[Stored records]
- - -

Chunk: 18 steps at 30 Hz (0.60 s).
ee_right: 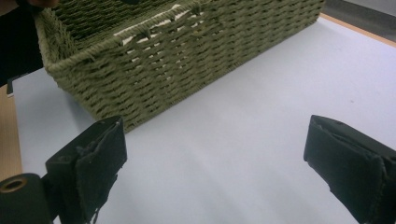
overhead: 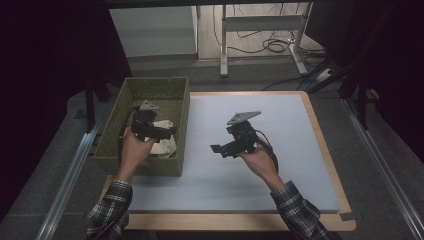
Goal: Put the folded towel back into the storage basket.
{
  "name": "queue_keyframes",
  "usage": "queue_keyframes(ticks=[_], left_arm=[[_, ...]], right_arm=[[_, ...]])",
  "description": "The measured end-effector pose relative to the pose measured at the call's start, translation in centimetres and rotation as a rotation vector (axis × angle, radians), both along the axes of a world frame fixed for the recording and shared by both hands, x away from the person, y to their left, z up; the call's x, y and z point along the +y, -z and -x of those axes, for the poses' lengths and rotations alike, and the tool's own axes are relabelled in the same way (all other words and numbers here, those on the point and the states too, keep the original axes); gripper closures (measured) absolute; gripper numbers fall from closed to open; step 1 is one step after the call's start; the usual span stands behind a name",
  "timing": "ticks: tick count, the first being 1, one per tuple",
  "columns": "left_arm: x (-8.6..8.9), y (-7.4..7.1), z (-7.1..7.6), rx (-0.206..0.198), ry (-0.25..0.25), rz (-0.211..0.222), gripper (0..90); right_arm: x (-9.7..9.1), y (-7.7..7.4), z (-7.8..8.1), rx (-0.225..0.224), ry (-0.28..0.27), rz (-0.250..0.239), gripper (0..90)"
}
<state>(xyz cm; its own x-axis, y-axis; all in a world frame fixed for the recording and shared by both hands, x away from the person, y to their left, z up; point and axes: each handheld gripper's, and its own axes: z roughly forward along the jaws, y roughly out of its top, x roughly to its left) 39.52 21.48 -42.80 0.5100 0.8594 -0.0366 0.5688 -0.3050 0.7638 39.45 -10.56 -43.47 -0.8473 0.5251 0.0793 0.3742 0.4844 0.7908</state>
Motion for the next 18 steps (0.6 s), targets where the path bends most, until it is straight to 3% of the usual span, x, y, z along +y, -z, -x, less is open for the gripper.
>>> queue_keyframes(ticks=[2, 4, 6, 11, 18], left_arm=[[-0.4, 0.0, 0.3, 0.000, 0.008, 0.000, 0.0], [-1.2, -0.1, 0.7, -0.014, 0.011, -0.027, 0.0], [-1.6, -0.2, 1.0, -0.007, 0.022, -0.015, 0.0], [-2.7, -0.2, 1.7, 0.001, 0.038, -0.040, 0.0], [-3.6, -0.4, 2.8, -0.008, 0.054, -0.025, 0.0]], right_arm=[[-0.3, 0.1, 0.1, 0.001, 0.002, -0.003, 6.1], [-1.3, 0.2, 0.3, -0.001, 0.013, -0.002, 6.1], [-2.0, 0.3, 0.5, -0.002, 0.020, 0.002, 6.1], [-3.6, 0.4, 0.9, -0.006, 0.040, 0.003, 6.1], [-5.4, 0.6, 1.3, -0.009, 0.058, -0.004, 6.1]])
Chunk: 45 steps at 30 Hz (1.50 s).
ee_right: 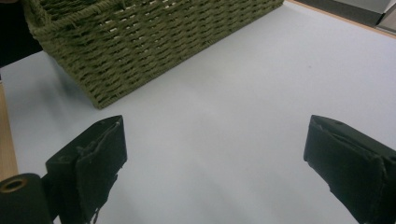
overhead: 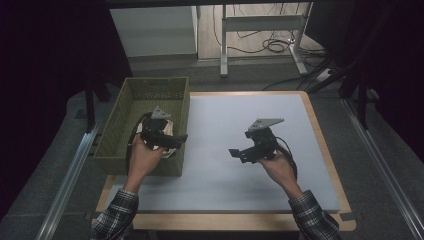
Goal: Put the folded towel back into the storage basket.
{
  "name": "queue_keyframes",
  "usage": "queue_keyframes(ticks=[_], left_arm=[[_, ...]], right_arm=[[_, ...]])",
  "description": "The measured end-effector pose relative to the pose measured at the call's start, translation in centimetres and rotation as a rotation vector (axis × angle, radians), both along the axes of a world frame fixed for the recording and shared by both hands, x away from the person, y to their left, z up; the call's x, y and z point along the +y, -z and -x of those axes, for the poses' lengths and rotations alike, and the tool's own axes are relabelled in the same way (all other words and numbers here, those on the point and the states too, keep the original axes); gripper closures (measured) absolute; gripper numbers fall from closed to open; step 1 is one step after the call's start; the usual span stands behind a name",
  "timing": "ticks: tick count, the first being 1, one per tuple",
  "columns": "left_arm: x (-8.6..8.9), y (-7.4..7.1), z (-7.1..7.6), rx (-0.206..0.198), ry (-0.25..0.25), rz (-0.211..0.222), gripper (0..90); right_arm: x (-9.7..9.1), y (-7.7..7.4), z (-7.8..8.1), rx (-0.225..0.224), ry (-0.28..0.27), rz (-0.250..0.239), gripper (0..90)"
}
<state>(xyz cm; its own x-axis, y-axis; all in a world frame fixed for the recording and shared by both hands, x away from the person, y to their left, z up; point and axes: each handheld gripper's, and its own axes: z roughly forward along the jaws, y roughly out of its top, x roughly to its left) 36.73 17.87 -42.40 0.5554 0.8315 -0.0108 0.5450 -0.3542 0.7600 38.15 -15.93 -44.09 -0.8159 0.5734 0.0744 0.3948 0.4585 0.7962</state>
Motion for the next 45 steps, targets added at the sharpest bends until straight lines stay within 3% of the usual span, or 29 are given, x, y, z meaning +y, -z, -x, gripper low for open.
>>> queue_keyframes(ticks=[13, 23, 31, 33, 36, 37, 45], left_arm=[[-2.6, 1.2, 2.9, -0.049, 0.066, 0.059, 0.0], [-5.3, 2.1, 4.0, -0.056, 0.130, 0.090, 0.1], [-7.4, 3.0, 4.8, -0.070, 0.173, 0.090, 0.2], [-8.4, 3.4, 5.3, -0.102, 0.170, 0.052, 0.2], [-8.8, 3.5, 5.7, -0.115, 0.184, 0.057, 0.6], [-9.3, 3.6, 6.1, -0.100, 0.208, 0.081, 0.8], [-11.5, 4.9, 6.9, -0.076, 0.275, 0.098, 0.6]], right_arm=[[-3.2, 1.1, 1.2, 0.001, 0.024, -0.011, 6.1], [-5.2, 1.8, 2.2, 0.007, 0.039, -0.012, 6.1], [-7.1, 2.2, 3.1, 0.013, 0.055, -0.019, 6.1], [-7.7, 2.3, 3.4, 0.011, 0.061, -0.019, 6.1], [-8.2, 2.4, 3.7, 0.013, 0.068, -0.019, 6.1], [-8.7, 2.5, 4.0, 0.011, 0.073, -0.015, 6.1], [-10.3, 3.0, 5.0, 0.015, 0.085, -0.016, 6.1]])
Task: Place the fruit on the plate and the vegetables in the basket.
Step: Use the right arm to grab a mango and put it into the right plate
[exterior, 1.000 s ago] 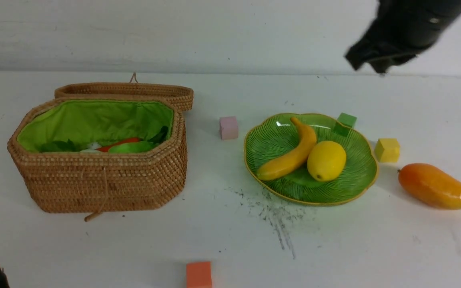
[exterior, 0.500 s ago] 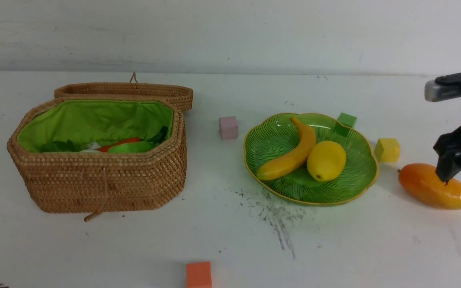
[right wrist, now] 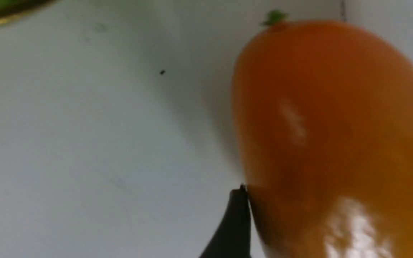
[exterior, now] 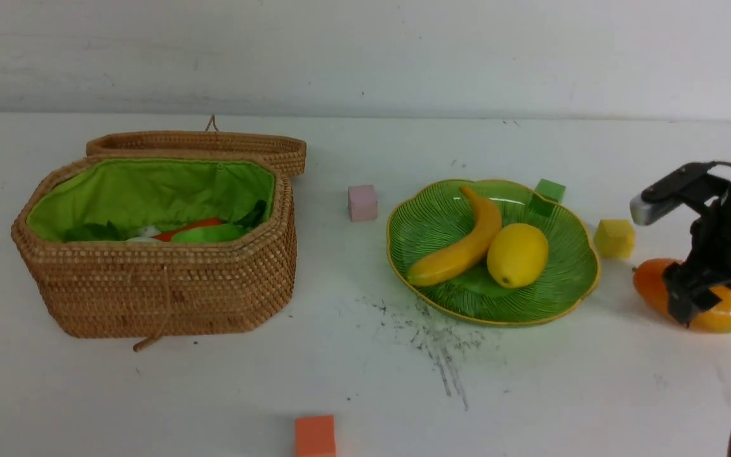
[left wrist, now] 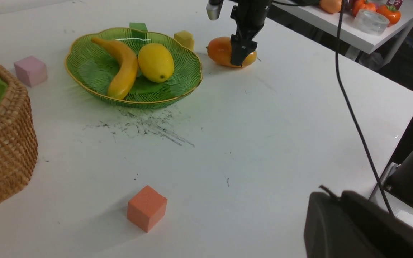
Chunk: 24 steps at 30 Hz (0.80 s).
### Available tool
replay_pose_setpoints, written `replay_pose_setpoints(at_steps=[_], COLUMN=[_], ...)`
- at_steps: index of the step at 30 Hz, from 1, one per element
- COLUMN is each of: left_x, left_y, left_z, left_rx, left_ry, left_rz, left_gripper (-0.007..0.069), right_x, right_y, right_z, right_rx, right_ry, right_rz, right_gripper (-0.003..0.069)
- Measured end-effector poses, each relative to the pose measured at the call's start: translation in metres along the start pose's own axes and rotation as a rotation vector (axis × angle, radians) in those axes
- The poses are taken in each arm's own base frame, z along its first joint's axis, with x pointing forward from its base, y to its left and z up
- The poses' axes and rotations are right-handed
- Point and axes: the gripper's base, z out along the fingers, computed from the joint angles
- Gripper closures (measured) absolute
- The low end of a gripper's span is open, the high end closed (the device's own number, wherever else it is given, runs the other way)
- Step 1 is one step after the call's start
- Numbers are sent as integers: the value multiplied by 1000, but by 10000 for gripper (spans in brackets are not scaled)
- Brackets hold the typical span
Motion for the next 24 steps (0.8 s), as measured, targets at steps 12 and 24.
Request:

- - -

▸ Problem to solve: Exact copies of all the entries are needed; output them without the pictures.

▸ Solution below:
Chunk: 18 steps at 30 Hz (0.60 s).
ee_right: 
overhead: 
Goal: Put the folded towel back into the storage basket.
{
  "name": "queue_keyframes",
  "usage": "queue_keyframes(ticks=[_], left_arm=[[_, ...]], right_arm=[[_, ...]])",
  "description": "The measured end-effector pose relative to the pose measured at the call's start, translation in centimetres and rotation as a rotation vector (axis × angle, radians), both along the axes of a world frame fixed for the recording and shared by both hands, x away from the person, y to their left, z up; the call's x, y and z point along the +y, -z and -x of those axes, for the poses' lengths and rotations alike, and the tool's own axes are relabelled in the same way (all other words and numbers here, those on the point and the states too, keep the original axes); gripper closures (measured) absolute; gripper numbers fall from closed to open; step 1 is one step after the call's start; the usual span stands behind a name",
  "timing": "ticks: tick count, the first being 1, one per tuple",
  "columns": "left_arm: x (-8.6..8.9), y (-7.4..7.1), z (-7.1..7.6), rx (-0.206..0.198), ry (-0.25..0.25), rz (-0.211..0.222), gripper (0..90); right_arm: x (-9.7..9.1), y (-7.7..7.4), z (-7.8..8.1), rx (-0.225..0.224), ry (-0.28..0.27), rz (-0.250..0.239), gripper (0..90)"
}
<state>(xyz cm; its own x-axis, y-axis; all in a world frame fixed for the recording and shared by both hands, x away from the person, y to their left, z up; point and axes: each handheld gripper's, and its own axes: z roughly forward along the jaws, y roughly out of its top, x roughly to its left) 39.52 21.48 -42.80 0.5100 0.8594 -0.0366 0.5688 -0.3050 0.7638 39.45 -10.56 -43.47 -0.8473 0.5251 0.0793 0.3742 0.4844 0.7908</state>
Motion for the next 18 steps (0.6 s), targets where the path bends most, until it is straight to 3% of the usual span, x, y, z along +y, -z, -x, less is open for the gripper.
>>> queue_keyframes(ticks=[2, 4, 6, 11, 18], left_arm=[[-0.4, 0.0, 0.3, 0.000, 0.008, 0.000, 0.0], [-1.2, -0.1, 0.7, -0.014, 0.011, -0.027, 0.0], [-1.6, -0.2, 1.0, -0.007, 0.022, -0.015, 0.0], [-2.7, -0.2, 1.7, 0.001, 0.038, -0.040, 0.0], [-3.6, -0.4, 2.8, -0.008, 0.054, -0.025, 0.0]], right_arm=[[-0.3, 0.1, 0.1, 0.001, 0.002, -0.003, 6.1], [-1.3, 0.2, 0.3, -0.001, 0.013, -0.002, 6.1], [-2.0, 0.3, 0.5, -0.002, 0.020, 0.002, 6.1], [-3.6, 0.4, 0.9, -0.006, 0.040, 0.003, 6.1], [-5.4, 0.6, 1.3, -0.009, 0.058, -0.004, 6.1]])
Chunk: 45 steps at 30 Hz (1.50 s).
ee_right: 
overhead: 
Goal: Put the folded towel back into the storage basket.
{
  "name": "queue_keyframes",
  "usage": "queue_keyframes(ticks=[_], left_arm=[[_, ...]], right_arm=[[_, ...]])",
  "description": "The measured end-effector pose relative to the pose measured at the call's start, translation in centimetres and rotation as a rotation vector (axis × angle, radians), both along the axes of a world frame fixed for the recording and shared by both hands, x away from the person, y to their left, z up; the call's x, y and z point along the +y, -z and -x of those axes, for the poses' lengths and rotations alike, and the tool's own axes are relabelled in the same way (all other words and numbers here, those on the point and the states too, keep the original axes); gripper closures (measured) absolute; gripper numbers fall from closed to open; step 1 is one step after the call's start; the usual span stands behind a name",
  "timing": "ticks: tick count, the first being 1, one per tuple",
  "columns": "left_arm: x (-8.6..8.9), y (-7.4..7.1), z (-7.1..7.6), rx (-0.206..0.198), ry (-0.25..0.25), rz (-0.211..0.222), gripper (0..90); right_arm: x (-9.7..9.1), y (-7.7..7.4), z (-7.8..8.1), rx (-0.225..0.224), ry (-0.28..0.27), rz (-0.250..0.239), gripper (0..90)"
}
<state>(xyz cm; its own x-axis, y-axis; all in a world frame fixed for the recording and shared by both hands, x away from the person, y to their left, z up; point and axes: each handheld gripper's, and its own axes: z roughly forward along the jaws, y roughly out of its top, x roughly to its left) 36.73 17.87 -42.40 0.5554 0.8315 -0.0108 0.5450 -0.3542 0.7600 38.15 -15.93 -44.09 -0.8159 0.5734 0.0744 0.3948 0.4585 0.7962</state>
Motion for the next 45 steps, targets added at the sharpest bends until straight lines stay within 3% of the usual span, or 29 are given, x, y, z meaning +y, -z, -x, gripper low for open.
>>> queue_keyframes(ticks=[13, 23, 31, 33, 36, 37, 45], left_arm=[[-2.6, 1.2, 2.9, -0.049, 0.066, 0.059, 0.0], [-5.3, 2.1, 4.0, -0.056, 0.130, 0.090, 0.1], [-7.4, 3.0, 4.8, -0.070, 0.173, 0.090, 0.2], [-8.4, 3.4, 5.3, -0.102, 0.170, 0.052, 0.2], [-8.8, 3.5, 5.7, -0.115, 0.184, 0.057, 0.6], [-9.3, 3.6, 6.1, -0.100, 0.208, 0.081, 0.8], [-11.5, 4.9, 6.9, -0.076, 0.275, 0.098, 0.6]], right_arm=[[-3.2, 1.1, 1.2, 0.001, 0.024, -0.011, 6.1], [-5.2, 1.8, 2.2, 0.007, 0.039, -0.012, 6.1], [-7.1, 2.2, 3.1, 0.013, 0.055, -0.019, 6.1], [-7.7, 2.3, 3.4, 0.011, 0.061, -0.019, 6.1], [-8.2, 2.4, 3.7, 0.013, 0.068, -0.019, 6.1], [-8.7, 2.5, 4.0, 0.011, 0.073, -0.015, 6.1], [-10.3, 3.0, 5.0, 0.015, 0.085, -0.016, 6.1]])
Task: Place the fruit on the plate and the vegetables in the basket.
Step: Use the right arm to grab a mango and put it into the right plate
[exterior, 1.000 s ago] 
[exterior, 0.500 s ago] 
[right wrist, now] 
[exterior, now] 
[left wrist, now] 
Chunk: 24 steps at 30 Hz (0.80 s).
### Available tool
replay_pose_setpoints, written `replay_pose_setpoints(at_steps=[_], COLUMN=[_], ...)`
- at_steps: index of the step at 30 Hz, from 1, one per element
- COLUMN is each of: left_x, left_y, left_z, left_rx, left_ry, left_rz, left_gripper (-0.007..0.069), right_x, right_y, right_z, right_rx, right_ry, right_rz, right_gripper (-0.003..0.069)
- Measured end-effector poses, each relative to the pose measured at the call's start: translation in metres along the start pose's own axes and rotation as a rotation vector (axis × angle, radians) in those axes
- The poses are taken in each arm's own base frame, z along its first joint's axis, with x pointing forward from its base, y to its left and z up
- The poses' axes and rotations are right-handed
- Point and axes: the gripper's base, z out along the fingers, computed from the joint angles
- Gripper closures (measured) absolute
- The low end of a gripper's span is open, the high end closed (the device's own number, wherever else it is given, runs the other way)
- Step 1 is one step after the call's start
- Numbers are sent as integers: the value multiplied by 1000, but by 10000 for gripper (spans in brackets are not scaled)
- Brackets hold the typical span
Motion for the next 24 steps (0.8 s), as measured, targets at steps 12 and 24.
Request:

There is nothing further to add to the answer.